Soon will be listed here.

Abstract

Excessive ethanol exposure can cause mitochondrial and cellular toxicity. In order to discover potential counteracting interventions, it is essential to develop assays capable of capturing the consequences of ethanol exposure in human neurons, and particularly dopaminergic neurons that are crucial for the development of alcohol use disorders (AUD). Here, we developed a novel high-throughput (HT) assay to quantify mitochondrial and neuronal toxicity in human dopaminergic neuron-containing cultures (DNs) from induced pluripotent stem cells (iPSCs).
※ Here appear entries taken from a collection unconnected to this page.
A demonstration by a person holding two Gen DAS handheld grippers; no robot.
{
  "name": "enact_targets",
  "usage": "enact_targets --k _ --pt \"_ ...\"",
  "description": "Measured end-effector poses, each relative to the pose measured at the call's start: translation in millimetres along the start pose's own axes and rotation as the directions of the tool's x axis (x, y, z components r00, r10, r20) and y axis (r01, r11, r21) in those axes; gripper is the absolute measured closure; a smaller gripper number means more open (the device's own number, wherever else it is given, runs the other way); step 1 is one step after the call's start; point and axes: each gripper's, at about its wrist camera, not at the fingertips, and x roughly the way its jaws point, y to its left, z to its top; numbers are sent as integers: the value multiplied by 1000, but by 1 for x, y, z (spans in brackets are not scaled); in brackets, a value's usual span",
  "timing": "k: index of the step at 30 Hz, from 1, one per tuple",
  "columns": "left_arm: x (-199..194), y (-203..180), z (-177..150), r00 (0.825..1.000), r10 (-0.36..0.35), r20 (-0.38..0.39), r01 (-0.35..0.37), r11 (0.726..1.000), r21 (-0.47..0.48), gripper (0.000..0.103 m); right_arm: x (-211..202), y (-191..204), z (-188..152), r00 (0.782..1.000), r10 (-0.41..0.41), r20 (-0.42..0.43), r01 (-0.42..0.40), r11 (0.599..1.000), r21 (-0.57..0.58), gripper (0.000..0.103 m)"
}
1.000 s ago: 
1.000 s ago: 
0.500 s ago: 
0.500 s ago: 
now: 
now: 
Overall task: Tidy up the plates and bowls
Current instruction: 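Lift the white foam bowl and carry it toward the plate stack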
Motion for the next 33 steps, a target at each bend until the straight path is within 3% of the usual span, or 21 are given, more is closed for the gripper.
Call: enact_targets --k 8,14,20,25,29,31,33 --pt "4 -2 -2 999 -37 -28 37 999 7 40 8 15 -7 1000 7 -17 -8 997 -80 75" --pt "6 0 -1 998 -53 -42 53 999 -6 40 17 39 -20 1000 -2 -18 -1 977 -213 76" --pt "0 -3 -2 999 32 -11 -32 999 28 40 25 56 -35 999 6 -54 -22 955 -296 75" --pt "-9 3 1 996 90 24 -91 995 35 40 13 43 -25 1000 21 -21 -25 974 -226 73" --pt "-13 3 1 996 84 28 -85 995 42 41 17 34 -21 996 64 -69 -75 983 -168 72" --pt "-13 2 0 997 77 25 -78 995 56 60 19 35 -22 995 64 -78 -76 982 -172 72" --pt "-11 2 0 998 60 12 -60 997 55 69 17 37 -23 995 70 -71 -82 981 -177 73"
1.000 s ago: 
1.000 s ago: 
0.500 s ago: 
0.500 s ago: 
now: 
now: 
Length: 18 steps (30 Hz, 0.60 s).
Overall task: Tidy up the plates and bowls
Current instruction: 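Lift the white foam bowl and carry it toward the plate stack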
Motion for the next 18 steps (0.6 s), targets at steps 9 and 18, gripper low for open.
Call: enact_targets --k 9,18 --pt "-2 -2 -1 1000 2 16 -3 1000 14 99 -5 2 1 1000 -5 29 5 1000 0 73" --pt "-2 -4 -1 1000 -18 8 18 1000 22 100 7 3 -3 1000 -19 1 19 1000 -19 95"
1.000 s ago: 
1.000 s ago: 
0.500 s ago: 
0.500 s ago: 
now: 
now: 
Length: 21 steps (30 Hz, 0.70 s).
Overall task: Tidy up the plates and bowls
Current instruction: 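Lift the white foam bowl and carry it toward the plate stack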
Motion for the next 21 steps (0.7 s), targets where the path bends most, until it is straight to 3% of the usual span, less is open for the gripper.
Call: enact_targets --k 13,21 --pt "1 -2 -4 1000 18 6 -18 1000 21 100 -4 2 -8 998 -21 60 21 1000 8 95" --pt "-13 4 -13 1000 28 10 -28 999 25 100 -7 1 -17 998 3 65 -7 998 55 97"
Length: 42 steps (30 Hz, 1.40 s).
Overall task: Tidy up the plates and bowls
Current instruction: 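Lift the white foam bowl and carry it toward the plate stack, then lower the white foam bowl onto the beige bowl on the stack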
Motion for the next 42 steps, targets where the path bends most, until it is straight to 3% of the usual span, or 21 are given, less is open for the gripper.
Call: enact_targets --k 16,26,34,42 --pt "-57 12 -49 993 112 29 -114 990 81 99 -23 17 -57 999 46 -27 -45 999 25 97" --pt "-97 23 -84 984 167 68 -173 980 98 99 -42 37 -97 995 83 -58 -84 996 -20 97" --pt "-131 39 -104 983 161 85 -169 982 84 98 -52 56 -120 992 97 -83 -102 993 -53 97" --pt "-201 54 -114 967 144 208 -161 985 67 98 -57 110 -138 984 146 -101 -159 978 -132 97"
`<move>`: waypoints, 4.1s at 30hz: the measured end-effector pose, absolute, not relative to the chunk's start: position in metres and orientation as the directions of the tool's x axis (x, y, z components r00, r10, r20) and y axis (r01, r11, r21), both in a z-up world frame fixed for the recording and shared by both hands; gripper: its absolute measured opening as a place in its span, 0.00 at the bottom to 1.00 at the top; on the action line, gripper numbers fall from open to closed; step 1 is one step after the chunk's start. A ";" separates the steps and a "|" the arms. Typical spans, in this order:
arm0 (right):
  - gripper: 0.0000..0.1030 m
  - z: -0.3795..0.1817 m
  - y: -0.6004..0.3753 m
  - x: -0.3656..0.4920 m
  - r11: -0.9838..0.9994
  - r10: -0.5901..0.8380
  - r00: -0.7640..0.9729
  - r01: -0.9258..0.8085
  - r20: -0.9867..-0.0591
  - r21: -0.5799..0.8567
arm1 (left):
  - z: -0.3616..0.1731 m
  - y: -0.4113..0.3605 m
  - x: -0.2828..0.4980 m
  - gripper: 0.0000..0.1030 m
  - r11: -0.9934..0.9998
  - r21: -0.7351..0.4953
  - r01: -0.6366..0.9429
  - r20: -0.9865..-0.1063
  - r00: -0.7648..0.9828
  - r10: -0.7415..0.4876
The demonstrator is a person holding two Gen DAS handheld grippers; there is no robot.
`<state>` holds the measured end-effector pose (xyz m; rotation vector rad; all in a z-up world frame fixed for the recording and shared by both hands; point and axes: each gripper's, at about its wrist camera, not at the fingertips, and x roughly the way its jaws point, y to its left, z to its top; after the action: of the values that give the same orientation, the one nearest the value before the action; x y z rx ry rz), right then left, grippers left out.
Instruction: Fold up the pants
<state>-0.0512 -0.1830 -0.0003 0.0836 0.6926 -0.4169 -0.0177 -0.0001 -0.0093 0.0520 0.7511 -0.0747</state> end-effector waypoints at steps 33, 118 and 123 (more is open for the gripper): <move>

The assay, dubbed mitochondrial neuronal health (MNH) assay, combines live-cell measurement of mitochondrial membrane potential (MMP) with quantification of neuronal branching complexity post-fixation. Using the MNH assay, we demonstrated that chronic ethanol exposure in human iPSC-derived DNs decreases MMP and neuronal outgrowth in a dose-dependent manner. The toxic effect of ethanol on DNs was already detectable after 1 h of exposure, and occurred similarly in DNs derived from healthy individuals and from patients with AUD. We next used the MNH assay to carry out a proof-of-concept compound screening using FDA-approved drugs. We identified potential candidate compounds modulating acute ethanol toxicity in human DNs. We found that disulfiram and baclofen, which are used for AUD treatment, and lithium caused neurotoxicity also in the absence of ethanol, while the spasmolytic drug flavoxate positively influenced MNH. Altogether, we developed an HT assay to probe human MNH and used it to assess ethanol neurotoxicity and to identify modulating agents. The MNH assay represents an effective new tool for discovering modulators of MNH and toxicity in live human neurons.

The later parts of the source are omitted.